Give back exactly the lines of the material below that start at the line containing "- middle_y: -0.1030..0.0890" and end at the line containing "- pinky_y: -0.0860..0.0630", and no others.

● **INFORMATION SUPPLIED**:
**********
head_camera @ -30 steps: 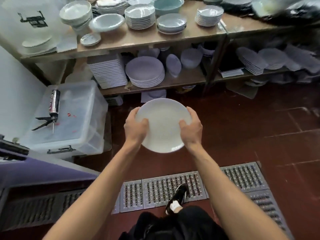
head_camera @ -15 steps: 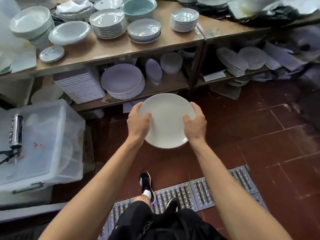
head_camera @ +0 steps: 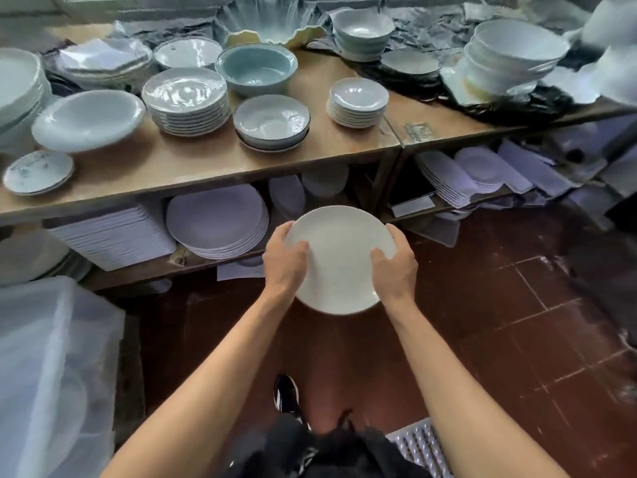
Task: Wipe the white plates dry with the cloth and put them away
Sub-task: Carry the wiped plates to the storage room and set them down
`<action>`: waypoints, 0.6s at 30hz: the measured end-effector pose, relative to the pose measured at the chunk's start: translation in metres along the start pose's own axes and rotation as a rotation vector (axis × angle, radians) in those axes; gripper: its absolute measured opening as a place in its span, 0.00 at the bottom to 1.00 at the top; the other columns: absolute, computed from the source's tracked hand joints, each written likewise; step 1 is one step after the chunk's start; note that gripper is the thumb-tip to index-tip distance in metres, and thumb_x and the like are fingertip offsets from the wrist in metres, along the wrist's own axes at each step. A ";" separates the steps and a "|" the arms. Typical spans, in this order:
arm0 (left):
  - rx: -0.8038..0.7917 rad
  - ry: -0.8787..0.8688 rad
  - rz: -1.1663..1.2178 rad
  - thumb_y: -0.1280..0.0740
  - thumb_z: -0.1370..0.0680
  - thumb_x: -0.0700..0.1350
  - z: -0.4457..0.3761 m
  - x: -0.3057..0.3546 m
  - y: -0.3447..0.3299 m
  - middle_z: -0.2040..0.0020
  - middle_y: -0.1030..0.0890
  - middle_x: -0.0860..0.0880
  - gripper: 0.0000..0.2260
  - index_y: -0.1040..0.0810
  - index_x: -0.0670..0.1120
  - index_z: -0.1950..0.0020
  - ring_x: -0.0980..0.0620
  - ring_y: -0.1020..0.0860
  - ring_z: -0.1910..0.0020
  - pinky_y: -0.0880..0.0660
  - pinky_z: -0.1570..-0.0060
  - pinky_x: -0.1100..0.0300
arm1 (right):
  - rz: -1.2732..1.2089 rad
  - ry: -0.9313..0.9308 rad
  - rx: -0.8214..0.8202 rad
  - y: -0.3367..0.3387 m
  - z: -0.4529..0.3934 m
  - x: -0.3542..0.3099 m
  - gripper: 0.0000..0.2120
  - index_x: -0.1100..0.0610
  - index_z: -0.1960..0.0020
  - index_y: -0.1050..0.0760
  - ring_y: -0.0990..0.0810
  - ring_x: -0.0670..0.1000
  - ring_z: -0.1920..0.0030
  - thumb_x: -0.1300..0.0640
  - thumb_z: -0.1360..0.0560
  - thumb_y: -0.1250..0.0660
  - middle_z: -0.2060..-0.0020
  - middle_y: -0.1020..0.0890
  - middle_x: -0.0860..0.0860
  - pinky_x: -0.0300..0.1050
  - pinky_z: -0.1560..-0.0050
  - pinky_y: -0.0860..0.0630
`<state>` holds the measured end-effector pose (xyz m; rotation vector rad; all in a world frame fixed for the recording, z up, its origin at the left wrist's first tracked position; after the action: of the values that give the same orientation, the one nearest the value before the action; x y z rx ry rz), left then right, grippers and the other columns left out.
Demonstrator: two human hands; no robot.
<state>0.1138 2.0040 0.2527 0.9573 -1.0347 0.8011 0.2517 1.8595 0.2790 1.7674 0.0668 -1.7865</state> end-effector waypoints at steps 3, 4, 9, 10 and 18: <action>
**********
● **TASK RESPONSE**:
  - middle_y: -0.1030..0.0890
  - middle_x: -0.0860..0.0880
  - gripper: 0.0000..0.2260
  - index_y: -0.1040..0.0810
  - index_x: -0.0670..0.1120
  - index_z: -0.1950..0.0020
  - ring_x: -0.0980..0.0620
  - ring_y: -0.1020..0.0860
  - ring_z: -0.1910..0.0020
  - pinky_y: -0.0880..0.0660
  - pinky_z: -0.1570..-0.0060
  - pinky_x: -0.1100..0.0300
arm1 (right):
  - rz: -1.2732..1.2089 rad
  - ry: -0.9313..0.9308 rad
  - rx: -0.8214..0.8202 rad
  - y: -0.3367..0.3387 m
  - z: -0.4529..0.3934 m
  - x: -0.3542..0.3099 m
  - gripper: 0.0000..0.2120
  - index_x: -0.1100..0.0610
  - index_z: -0.1960..0.0020
  - index_y: -0.1050..0.0760
  - ring_y: -0.0990..0.0810
  - ring_x: -0.0670..0.1000
  - ring_z: -0.1920..0.0030
  - thumb_x: -0.1300..0.0640
  - thumb_z: -0.1360..0.0560
  - thumb_y: -0.1250..0.0660
  - middle_z: -0.2060..-0.0020
  - middle_y: -0.1020..0.0890
  - middle_x: -0.0860..0.0860
  - pinky_x: -0.0300..0.1050
  - pinky_z: -0.1560..-0.0050
  - pinky_y: -0.0860..0.0630

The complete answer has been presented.